Music » Album Review

Possumhaw, Split-Rail


Published October 26, 2005 at 1:56 p.m.

(Self-released, CD)

America is witnessing the re-emergence of acoustic music, particularly the bowed, strummed and picked variety. Over the last few years, a new generation of musicians has embraced the instruments and sounds of post-war Appalachia and started producing fresh bluegrass albums for today's music fans. Burlington quartet PossumHaw is one such group. Their self-released debut, split-rail, attempts to bring old-time tradition to modern ears.

Bluegrass typically ranges from high-octane tunes suitable for Friday night table dancing to the smoother, gentler variety heard after church. Some of the genre's newcomers, such as Old Crow Medicine Show and Split Lip Rayfield, represent the rowdy end of the spectrum. PossumHaw, on the other hand, have more in common with bluegrass balladeer Alison Krauss. While some tracks on Split-rail (such as the energetic instrumental "Overhill") are barnstormers, most have a relaxed feel.

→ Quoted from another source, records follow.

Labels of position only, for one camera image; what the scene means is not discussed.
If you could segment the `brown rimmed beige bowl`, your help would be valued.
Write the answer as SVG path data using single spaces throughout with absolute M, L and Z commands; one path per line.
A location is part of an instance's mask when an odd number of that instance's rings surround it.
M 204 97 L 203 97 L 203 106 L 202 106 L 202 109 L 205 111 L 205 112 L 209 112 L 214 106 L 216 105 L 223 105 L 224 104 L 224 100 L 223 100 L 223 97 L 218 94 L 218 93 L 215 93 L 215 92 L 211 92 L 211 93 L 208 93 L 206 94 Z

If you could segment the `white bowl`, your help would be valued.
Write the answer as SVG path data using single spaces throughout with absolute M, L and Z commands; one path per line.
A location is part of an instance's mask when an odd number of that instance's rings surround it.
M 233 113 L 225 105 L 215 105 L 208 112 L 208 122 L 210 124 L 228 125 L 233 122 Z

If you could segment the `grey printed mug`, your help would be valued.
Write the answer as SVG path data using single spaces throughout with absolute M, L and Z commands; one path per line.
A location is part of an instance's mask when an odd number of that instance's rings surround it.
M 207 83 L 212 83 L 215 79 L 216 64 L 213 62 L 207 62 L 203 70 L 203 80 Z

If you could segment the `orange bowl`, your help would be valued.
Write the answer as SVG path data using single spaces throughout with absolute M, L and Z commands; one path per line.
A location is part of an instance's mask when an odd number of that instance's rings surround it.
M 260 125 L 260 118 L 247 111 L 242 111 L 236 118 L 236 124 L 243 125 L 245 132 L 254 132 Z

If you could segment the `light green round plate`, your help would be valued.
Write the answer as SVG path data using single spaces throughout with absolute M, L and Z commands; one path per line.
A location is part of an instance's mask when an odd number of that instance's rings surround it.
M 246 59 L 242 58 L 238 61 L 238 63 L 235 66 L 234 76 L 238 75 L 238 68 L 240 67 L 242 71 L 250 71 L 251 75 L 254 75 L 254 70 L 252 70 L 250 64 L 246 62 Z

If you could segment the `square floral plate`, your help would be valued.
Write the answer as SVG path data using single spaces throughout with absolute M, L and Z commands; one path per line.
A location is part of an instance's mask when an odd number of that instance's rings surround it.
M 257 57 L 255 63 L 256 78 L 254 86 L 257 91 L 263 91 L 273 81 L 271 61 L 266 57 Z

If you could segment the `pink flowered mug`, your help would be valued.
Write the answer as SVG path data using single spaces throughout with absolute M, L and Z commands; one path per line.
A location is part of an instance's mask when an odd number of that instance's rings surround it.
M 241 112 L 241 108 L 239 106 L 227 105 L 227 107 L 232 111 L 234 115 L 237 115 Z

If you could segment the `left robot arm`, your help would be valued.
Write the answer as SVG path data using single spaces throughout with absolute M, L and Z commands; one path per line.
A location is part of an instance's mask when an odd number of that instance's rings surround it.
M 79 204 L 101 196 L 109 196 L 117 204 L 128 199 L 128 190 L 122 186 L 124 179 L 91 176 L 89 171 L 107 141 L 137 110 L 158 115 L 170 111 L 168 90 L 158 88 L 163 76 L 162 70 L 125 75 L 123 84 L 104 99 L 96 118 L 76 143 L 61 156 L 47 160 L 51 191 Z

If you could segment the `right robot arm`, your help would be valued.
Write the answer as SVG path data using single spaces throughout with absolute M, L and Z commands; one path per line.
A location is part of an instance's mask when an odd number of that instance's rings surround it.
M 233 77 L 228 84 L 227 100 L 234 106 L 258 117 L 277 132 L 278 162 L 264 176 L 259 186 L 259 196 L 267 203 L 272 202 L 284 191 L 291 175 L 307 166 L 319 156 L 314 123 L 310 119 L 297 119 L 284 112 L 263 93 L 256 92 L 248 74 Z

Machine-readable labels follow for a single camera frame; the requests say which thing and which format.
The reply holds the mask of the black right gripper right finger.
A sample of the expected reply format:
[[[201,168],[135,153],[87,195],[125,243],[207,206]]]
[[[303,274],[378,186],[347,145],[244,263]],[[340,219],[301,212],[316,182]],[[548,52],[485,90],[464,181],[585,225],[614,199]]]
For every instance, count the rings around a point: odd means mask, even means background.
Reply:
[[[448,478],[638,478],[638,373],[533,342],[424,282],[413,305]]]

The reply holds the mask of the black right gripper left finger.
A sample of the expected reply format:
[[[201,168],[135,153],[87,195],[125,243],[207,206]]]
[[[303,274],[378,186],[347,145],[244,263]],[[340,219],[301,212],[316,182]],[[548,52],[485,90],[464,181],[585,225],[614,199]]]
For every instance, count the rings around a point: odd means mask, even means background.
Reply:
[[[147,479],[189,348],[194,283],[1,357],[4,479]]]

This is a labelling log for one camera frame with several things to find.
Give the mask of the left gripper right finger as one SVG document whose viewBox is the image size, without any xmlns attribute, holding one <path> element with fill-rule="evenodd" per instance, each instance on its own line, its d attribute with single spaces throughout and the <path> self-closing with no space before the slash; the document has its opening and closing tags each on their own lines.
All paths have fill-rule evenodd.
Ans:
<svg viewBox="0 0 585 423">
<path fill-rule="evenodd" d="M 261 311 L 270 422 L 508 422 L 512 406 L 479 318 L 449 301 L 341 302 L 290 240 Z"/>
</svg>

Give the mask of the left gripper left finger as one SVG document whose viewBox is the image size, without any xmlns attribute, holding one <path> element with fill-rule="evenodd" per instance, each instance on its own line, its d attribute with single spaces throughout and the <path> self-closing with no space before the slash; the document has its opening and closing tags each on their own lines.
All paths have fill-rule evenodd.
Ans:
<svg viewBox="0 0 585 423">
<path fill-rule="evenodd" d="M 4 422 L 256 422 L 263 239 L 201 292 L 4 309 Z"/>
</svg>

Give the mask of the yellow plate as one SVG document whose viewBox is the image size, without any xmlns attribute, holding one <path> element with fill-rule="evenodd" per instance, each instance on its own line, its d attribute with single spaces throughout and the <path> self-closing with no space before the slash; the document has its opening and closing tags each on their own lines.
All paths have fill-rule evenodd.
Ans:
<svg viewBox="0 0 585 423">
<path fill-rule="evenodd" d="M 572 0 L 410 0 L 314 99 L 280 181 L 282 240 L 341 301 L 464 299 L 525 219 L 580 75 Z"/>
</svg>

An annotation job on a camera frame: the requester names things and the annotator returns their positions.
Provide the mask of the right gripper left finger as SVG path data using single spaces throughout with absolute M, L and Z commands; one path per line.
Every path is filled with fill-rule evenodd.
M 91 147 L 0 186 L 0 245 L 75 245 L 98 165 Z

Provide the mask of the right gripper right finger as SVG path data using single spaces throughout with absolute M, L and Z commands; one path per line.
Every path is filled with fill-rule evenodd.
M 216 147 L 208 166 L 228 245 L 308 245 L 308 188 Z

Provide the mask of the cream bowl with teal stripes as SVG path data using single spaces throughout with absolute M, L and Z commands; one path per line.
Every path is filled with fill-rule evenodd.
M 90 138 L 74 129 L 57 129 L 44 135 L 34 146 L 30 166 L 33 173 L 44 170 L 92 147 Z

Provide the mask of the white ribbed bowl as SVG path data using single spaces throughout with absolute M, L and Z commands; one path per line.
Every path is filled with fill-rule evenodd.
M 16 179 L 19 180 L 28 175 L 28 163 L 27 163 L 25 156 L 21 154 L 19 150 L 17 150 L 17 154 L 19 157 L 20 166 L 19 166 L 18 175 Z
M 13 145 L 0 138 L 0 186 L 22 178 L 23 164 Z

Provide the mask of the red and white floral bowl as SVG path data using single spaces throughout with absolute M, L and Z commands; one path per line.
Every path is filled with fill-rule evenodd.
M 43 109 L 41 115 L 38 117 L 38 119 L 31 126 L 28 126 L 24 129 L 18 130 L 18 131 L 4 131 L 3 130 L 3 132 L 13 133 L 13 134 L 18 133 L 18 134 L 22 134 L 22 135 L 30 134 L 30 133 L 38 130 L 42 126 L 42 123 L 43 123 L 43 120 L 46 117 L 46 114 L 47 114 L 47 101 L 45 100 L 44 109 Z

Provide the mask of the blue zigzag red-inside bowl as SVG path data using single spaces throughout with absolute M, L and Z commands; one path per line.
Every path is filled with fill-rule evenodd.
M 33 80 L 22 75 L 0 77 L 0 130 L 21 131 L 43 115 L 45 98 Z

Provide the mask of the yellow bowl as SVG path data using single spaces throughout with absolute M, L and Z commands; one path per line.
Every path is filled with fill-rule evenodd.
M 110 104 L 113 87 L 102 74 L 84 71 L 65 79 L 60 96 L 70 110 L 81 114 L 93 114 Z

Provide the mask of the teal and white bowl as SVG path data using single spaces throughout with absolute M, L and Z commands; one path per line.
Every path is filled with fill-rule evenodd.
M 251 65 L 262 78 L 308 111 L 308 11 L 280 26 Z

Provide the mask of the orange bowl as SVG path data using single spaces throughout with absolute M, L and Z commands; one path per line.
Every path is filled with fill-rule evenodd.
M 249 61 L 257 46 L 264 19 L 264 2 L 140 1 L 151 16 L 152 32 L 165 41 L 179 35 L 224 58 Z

The buttery, sweet voice of lead singer Colby Crehan will probably make or break the album for listeners. Some will fall in love with her blanket-warm intimacy while others may find it cloying. Although the rest of the band provides adequate support, their performances aren't radically unique. It's obvious that Crehan's sensual, country-soul vocals are meant to be the centerpiece of PossumHaw's soothing sound.

Lyrically, split-rail echoes themes that could've been heard on the airwaves during the heyday of the Grand Ole Opry. "Come On In" tells the tale of a couple's steadfast love in the face of temptation, while "Fire of '89" educates listeners on the horrors of the Great Savannah Fire of 1889. No matter what decade it is, disasters make for a compelling narrative.

The real question is: Which one of today's bluegrass groups will recast this antique art form into a truly new mold? The Velvet Underground did that for rock and, more recently, Uncle Tupelo did it for country. While split-rail is an immensely enjoyable debut, it doesn't quite amount to a bluegrass revolution. It'll be interesting to see where they take it from here.